As technology advances, the imagination can run wild with all of the ways information can be gathered electronically.

Some of the means by which the public and private sectors obtain information today are things we would’ve only expected in James Bond movies a few years ago.  Accessing surveillance cameras via your iPhone, cameras so clear they can read the print from the book on the subway platform, and GPS darts that police can shoot onto moving cars are all things of today.  So where does it go from here?

Orin S. Kerr, professor of law at George Washington University Law School in Washington, D.C., wrote Use Restrictions and the Future of Surveillance Law for The Brookings Institution.  In his piece, Kerr writes about an al Qaeda spin-off group targeting nation’s major subway systems in the year 2030.

In Kerr’s piece, the fictional government from 2030 responds to the terror threat by creating a system called MONITOR, or “Minding Our National-Interest Transit or Rail.”

“MONITOR worked by requiring all subway passengers to use a MONITOR card when they entered subway systems.  Each card was activated by its owner’s fingerprints.   The fingerprints identified the user and kept records of where the user had entered and where the user exited the system.”

Kerr writes that each person’s card scan would result in a green, yellow or red light.  Green-lighted passengers would be free to ride the trains.  Yellow-lighted passengers might be people-of-interest who law enforcement agencies might want to follow.  Red-lighted passengers would be denied access to the trains.

These ways the government responds to protect its people might have seemed futuristic and far-off a decade or two ago.  But now in today’s world of surveillance, it’s not too different than some of the things we are able to do now.  So do our laws keep up with our technology?

Catherine Crump, staff attorney with the American Civil Liberties Union in New York said that as technology changes, laws should be better defined.  But Mark Rumold, an open-government legal fellow with Electronic Frontier Foundation, said that could be tricky.

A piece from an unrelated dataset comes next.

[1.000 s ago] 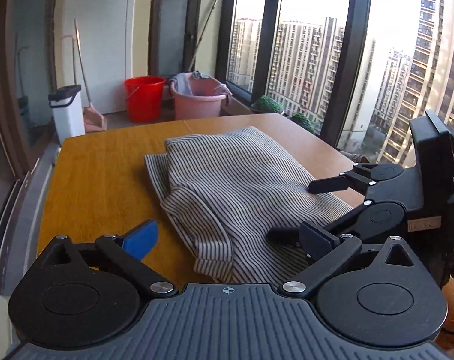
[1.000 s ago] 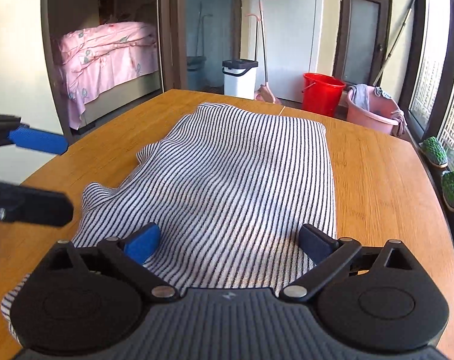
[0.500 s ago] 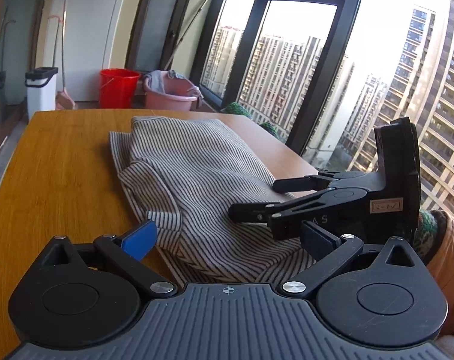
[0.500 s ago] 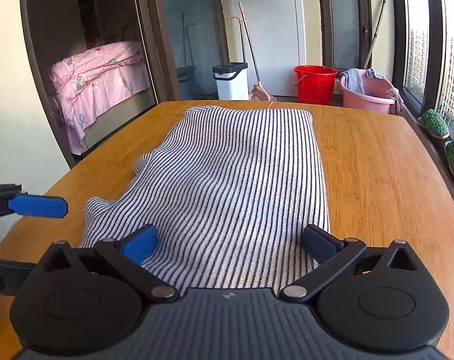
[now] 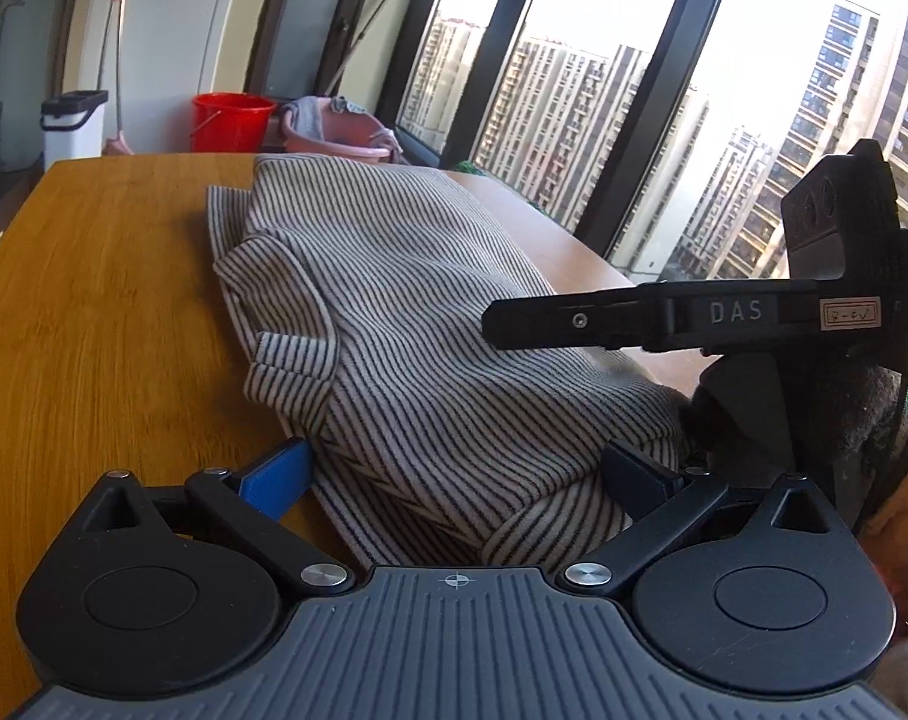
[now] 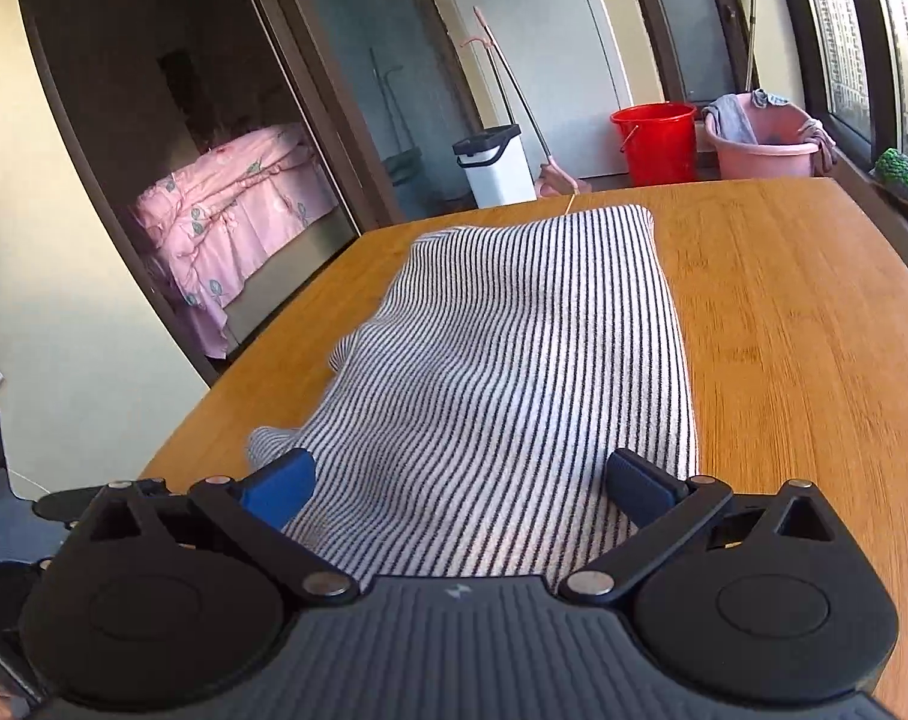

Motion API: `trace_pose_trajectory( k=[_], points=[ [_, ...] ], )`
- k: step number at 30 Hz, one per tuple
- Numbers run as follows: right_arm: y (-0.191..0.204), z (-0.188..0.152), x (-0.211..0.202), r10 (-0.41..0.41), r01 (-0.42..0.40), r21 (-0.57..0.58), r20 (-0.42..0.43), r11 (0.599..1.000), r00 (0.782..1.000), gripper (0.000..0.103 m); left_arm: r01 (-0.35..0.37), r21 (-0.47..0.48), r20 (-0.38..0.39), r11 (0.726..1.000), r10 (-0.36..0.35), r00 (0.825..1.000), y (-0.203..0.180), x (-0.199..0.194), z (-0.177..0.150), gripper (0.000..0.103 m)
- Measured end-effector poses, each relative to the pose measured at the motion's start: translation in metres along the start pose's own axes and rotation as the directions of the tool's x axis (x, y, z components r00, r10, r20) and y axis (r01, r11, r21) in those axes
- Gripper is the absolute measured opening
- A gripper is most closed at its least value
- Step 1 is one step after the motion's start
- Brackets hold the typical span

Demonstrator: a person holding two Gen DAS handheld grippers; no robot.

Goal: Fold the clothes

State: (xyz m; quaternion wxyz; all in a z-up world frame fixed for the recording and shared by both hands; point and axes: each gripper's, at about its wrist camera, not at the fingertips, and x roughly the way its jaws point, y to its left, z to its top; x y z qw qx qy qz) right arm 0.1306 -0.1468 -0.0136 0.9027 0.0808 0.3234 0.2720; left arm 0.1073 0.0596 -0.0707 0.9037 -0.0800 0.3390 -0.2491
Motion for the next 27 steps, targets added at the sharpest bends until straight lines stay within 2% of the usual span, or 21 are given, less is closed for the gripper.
trace_pose_trajectory(
  k=[2,3,4,6,8,10,12,15,18,21,25,27],
  points=[
    [0.012,-0.002,-0.021,-0.05,0.058,-0.135,0.058,0.989,0.997,0.103,0.013,-0.015,0.009,1.0,-0.013,1.0,0.002,-0.001,-0.001,0.103],
    [0.022,-0.004,-0.032,-0.089,0.108,-0.241,0.091,0.964,0.992,0.101,0.017,-0.02,0.013,1.0,-0.017,1.0,0.002,-0.001,-0.002,0.103],
    [0.033,-0.009,-0.044,-0.116,0.15,-0.353,0.117,0.923,0.986,0.098,0.021,-0.026,0.016,0.999,-0.021,1.0,0.002,-0.002,-0.003,0.103],
    [0.056,-0.02,-0.068,-0.135,0.19,-0.545,0.14,0.817,0.981,0.084,0.027,-0.034,0.02,0.999,-0.027,0.999,0.003,-0.004,-0.005,0.103],
    [0.069,-0.026,-0.088,-0.113,0.165,-0.625,0.122,0.763,0.986,0.081,0.023,-0.054,0.026,0.998,-0.022,0.999,0.004,-0.006,-0.004,0.103],
    [0.076,-0.032,-0.098,-0.09,0.126,-0.677,0.088,0.725,0.992,0.081,-0.004,-0.086,0.035,0.996,0.007,0.999,0.008,-0.01,-0.002,0.103],
    [0.082,-0.038,-0.1,-0.078,0.09,-0.714,0.05,0.694,0.996,0.086,-0.034,-0.108,0.054,0.994,0.04,0.998,0.01,-0.017,0.001,0.103],
    [0.089,-0.05,-0.084,-0.103,0.075,-0.756,0.01,0.65,0.995,0.086,-0.061,-0.104,0.091,0.993,0.071,0.993,0.009,-0.03,0.005,0.103],
    [0.099,-0.057,-0.066,-0.119,0.093,-0.796,0.026,0.598,0.992,0.088,-0.077,-0.067,0.124,0.995,0.085,0.989,0.003,-0.044,0.009,0.103],
    [0.112,-0.06,-0.054,-0.119,0.137,-0.842,0.087,0.522,0.989,0.088,-0.093,-0.051,0.144,0.994,0.099,0.985,0.002,-0.053,0.013,0.103],
    [0.129,-0.067,-0.037,-0.099,0.11,-0.878,0.072,0.466,0.993,0.087,-0.115,-0.035,0.153,0.993,0.119,0.981,0.003,-0.057,0.018,0.103],
    [0.136,-0.076,-0.027,-0.092,0.109,-0.903,0.078,0.416,0.993,0.086,-0.127,-0.017,0.152,0.992,0.128,0.98,0.002,-0.057,0.018,0.103]
  ],
)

“Technology changes rapidly and what we’ve found is that even well-intentioned privacy laws can become old and out of date really quickly,” Rumold said.  “Any type of privacy policies would have to be very carefully considered.”

Kerr’s piece also brings up concern for human error – something that will still be a source of unease in the future.  He writes:

“…an employee of Homeland Security lost a laptop computer that included a MONITOR database containing millions of datasets of fingerprints.  The computer was never recovered.  No one knows if it was destroyed, or if the information eventually made it into the hands of criminals or even foreign governments.”

So while technology changes, things like human factors don’t.

The privacy concerns that arise in Kerr’s piece are still the same issues that conflict with surveillance as a means of protection today.  So can there ever be balance between security and liberties?